PROBLEM DETAILS: Transcribe the tail of the listing: start at the line containing "on the blue" and stop after the last line, keeping every character as is and adding nothing.

EXTRACTED MATERIAL:
= Beginning of Section =
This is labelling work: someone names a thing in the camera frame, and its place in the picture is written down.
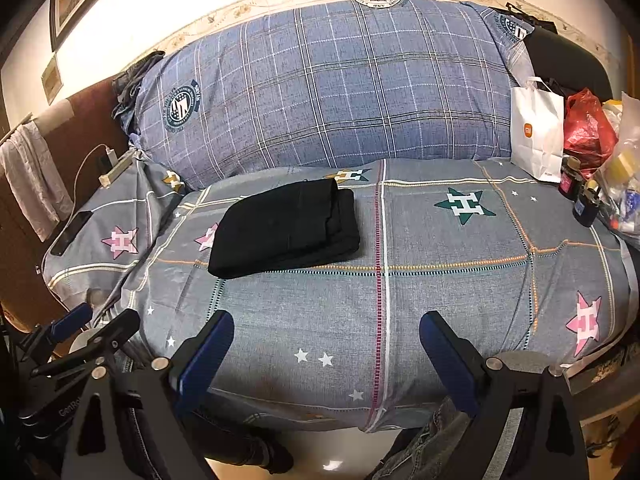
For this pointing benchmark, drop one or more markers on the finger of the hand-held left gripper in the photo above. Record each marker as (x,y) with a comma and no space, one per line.
(107,334)
(75,319)

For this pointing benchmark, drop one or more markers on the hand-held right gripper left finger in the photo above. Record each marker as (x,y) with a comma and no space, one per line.
(202,362)

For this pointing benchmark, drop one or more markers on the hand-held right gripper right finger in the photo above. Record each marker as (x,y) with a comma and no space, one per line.
(450,362)

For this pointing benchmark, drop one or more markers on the black pants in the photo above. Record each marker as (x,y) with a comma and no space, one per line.
(285,230)

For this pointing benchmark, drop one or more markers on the grey star print pillow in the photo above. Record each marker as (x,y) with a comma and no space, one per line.
(105,272)

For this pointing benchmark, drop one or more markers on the person's right leg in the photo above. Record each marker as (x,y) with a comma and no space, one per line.
(425,445)

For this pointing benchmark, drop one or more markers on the person's leg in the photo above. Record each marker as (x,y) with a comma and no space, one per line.
(240,447)
(425,445)

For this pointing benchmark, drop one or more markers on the black phone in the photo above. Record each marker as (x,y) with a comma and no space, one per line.
(72,232)

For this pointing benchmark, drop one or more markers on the grey star print bed sheet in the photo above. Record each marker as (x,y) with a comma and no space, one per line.
(400,285)

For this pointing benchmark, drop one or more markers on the person's left leg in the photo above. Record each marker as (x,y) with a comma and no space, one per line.
(240,447)

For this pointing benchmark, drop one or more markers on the pale towel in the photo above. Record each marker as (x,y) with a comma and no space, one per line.
(35,180)

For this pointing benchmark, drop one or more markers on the white power strip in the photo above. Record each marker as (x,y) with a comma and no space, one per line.
(117,167)

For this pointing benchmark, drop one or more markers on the white charger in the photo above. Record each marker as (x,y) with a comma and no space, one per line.
(110,156)

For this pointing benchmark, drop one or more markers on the brown wooden headboard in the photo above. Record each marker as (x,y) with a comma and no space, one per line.
(90,115)

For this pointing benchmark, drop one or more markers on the dark blue bottle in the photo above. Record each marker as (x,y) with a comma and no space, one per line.
(586,205)

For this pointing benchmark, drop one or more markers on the dark bottle with pink label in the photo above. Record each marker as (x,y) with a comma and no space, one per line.
(568,177)

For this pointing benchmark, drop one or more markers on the dark grey clothes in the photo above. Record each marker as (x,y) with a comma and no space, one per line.
(132,82)

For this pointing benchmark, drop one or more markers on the white paper bag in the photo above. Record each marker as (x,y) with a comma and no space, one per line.
(535,130)

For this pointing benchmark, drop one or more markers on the clear plastic bag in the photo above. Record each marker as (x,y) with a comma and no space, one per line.
(622,175)

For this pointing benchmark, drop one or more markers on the red plastic bag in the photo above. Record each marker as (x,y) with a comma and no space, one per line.
(587,127)

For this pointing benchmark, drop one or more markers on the blue plaid quilt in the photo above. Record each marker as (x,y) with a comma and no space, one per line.
(325,90)

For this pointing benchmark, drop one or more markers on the black chair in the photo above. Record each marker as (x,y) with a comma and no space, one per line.
(575,60)

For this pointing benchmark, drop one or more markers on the small wall sign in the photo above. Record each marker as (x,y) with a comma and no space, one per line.
(51,79)

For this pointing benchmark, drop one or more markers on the framed wall picture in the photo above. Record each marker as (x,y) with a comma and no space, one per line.
(80,0)
= End of Section =
RESPONSE BELOW:
For this pointing benchmark, drop one or more markers on the blue plaid quilt in the photo above. Record each marker as (x,y) with a comma and no space, one per line.
(325,90)

For this pointing benchmark, drop one or more markers on the black chair in the photo above. Record each marker as (x,y) with a comma and no space, one per line.
(575,60)

For this pointing benchmark, drop one or more markers on the small wall sign in the photo above. Record each marker as (x,y) with a comma and no space, one per line.
(51,79)

For this pointing benchmark, drop one or more markers on the framed wall picture in the photo above. Record each marker as (x,y) with a comma and no space, one per line.
(80,0)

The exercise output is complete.